Permit authorization remains dominant: Among incidents with losses over $1 million, attacks based on Permit and Permit2 authorizations accounted for 38% of total losses, proving this method remains effective and widely used.

Address Poisoning and Multi-Signature Vulnerabilities Become New Focus

In December 2025, losses from crypto-related hacking and cybersecurity vulnerabilities dropped to about $76 million, down 60% from $194.2 million in November. PeckShield recorded 26 major incidents that month, showing that although attack activity persists, overall losses have slowed.

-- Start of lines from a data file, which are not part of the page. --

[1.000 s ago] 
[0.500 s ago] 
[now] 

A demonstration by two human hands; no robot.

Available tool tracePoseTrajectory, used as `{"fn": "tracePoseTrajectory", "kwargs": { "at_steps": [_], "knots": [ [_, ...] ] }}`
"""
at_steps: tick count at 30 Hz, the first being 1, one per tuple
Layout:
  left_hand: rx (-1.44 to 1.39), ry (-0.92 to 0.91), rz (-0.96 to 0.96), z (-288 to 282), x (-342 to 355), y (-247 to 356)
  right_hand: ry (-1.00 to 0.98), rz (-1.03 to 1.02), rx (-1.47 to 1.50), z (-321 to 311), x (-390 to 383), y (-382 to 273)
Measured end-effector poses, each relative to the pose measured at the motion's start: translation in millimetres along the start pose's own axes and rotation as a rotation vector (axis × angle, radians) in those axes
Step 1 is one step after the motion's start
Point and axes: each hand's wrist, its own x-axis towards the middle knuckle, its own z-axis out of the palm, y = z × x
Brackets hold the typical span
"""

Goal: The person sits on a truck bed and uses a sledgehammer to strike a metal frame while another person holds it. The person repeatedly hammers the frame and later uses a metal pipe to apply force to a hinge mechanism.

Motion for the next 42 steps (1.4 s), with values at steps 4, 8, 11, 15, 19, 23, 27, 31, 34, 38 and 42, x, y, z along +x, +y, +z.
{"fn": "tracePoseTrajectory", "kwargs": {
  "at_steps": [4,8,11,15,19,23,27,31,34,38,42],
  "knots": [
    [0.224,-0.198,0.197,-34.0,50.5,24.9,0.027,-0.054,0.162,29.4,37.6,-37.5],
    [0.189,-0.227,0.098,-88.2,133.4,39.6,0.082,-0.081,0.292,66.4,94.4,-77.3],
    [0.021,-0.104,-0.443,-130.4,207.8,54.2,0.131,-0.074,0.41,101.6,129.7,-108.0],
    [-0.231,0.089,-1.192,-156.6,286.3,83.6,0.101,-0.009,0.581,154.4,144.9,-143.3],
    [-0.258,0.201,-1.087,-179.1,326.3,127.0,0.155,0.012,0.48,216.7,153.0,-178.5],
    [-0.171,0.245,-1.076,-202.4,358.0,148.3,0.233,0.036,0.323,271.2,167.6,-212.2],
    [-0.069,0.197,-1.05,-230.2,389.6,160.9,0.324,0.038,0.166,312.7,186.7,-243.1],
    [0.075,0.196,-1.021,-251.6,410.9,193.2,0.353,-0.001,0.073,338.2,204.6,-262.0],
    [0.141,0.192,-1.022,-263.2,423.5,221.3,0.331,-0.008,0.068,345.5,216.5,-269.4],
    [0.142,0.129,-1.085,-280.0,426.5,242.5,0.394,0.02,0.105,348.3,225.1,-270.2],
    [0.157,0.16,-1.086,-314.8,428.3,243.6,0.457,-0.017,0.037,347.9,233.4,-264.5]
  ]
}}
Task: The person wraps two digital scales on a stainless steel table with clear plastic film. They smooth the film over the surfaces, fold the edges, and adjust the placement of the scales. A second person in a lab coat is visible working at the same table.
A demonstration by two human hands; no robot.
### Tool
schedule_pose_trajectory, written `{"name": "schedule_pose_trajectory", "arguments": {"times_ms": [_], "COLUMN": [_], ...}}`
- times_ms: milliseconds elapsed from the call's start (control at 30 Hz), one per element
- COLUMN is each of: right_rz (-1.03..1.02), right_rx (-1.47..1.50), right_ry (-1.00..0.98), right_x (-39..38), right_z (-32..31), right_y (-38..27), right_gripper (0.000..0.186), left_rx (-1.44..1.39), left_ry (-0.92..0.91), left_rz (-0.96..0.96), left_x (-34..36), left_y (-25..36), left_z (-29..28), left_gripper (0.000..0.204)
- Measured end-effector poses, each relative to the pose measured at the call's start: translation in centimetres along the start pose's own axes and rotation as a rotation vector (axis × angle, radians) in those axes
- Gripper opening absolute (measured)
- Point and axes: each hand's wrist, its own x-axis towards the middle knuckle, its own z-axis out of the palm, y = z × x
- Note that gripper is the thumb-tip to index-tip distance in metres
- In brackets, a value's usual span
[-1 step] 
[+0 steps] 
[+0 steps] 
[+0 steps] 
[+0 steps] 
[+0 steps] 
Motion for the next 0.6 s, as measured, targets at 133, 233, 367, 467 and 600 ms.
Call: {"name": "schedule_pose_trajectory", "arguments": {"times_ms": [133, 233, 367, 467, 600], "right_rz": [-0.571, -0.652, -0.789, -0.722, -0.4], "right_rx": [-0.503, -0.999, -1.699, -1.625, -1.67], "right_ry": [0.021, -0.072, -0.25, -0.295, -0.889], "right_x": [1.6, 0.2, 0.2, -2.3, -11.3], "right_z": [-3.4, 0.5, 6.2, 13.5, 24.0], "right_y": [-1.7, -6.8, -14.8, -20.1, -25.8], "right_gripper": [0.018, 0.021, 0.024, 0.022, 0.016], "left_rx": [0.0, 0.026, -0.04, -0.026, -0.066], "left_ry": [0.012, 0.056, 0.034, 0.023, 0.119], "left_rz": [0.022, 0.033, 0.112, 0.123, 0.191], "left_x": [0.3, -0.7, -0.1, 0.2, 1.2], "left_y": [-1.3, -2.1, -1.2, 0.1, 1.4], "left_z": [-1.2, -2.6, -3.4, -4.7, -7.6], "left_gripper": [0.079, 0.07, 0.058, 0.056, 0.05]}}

The largest case involved a $500 million address poisoning scam, where attackers used similar wallet addresses to trick victims into transferring funds to other accounts. This attack exploits human visual limitations, as most wallet addresses display only the first and last few characters, with the middle omitted. Attackers generate addresses similar to the target address’s beginning and ending characters, sending small token transactions to create records. When victims copy addresses, they may mistakenly select the attacker’s address.

In another incident, a $273 million loss resulted from private key leaks related to multi-signature wallets. Multi-signature wallets are theoretically more secure, requiring multiple signatures to approve transactions. But if private keys are mishandled—such as stored in the cloud, shared via insecure channels, or leaked internally—the protection is effectively nullified. This case reminds us that the security of technical solutions ultimately depends on human operation.

While phishing losses decreased by 83%, this does not signal the end of the war. Scam Sniffer’s conclusion is clear: the ecosystem remains active, and attackers have merely changed tactics. With the next bull market, losses may surge again.